AIM OF THE EXERCISE: Please quote exactly the opening lines of the data, from the first line to the one where "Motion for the" appears.
(Beginning of RAW DATA)
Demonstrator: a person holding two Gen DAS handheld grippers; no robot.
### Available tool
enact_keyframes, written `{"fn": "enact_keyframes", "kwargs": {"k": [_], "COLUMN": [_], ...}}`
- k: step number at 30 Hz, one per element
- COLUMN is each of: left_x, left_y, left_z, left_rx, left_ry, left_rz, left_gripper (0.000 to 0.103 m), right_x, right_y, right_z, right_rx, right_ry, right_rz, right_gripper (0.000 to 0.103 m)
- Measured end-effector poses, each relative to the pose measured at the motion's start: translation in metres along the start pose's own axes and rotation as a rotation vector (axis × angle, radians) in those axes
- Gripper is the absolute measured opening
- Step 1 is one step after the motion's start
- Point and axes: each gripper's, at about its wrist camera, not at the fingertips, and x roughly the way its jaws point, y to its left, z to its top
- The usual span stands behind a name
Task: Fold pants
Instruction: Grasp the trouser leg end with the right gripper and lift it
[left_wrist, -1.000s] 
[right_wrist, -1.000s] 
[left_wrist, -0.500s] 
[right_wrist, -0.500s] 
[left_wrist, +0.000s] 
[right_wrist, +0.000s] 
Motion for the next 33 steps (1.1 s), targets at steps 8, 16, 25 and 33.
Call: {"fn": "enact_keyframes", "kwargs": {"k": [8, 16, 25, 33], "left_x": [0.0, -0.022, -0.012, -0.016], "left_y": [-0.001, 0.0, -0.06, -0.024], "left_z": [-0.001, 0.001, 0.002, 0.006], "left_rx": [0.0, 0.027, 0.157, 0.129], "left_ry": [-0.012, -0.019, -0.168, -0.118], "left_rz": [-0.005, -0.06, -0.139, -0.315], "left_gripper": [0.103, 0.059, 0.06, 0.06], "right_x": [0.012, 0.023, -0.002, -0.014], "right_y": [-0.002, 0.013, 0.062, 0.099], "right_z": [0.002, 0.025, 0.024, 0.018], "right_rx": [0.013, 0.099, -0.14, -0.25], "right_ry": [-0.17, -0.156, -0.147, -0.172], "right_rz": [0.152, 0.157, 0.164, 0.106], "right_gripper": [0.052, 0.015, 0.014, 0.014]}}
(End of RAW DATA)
ANSWER TO THIS TASK:
Demonstrator: a person holding two Gen DAS handheld grippers; no robot.
### Available tool
enact_keyframes, written `{"fn": "enact_keyframes", "kwargs": {"k": [_], "COLUMN": [_], ...}}`
- k: step number at 30 Hz, one per element
- COLUMN is each of: left_x, left_y, left_z, left_rx, left_ry, left_rz, left_gripper (0.000 to 0.103 m), right_x, right_y, right_z, right_rx, right_ry, right_rz, right_gripper (0.000 to 0.103 m)
- Measured end-effector poses, each relative to the pose measured at the motion's start: translation in metres along the start pose's own axes and rotation as a rotation vector (axis × angle, radians) in those axes
- Gripper is the absolute measured opening
- Step 1 is one step after the motion's start
- Point and axes: each gripper's, at about its wrist camera, not at the fingertips, and x roughly the way its jaws point, y to its left, z to its top
- The usual span stands behind a name
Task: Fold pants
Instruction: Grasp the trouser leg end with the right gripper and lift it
[left_wrist, -1.000s] 
[right_wrist, -1.000s] 
[left_wrist, -0.500s] 
[right_wrist, -0.500s] 
[left_wrist, +0.000s] 
[right_wrist, +0.000s] 
Motion for the next 33 steps (1.1 s), targets at steps 8, 16, 25 and 33.

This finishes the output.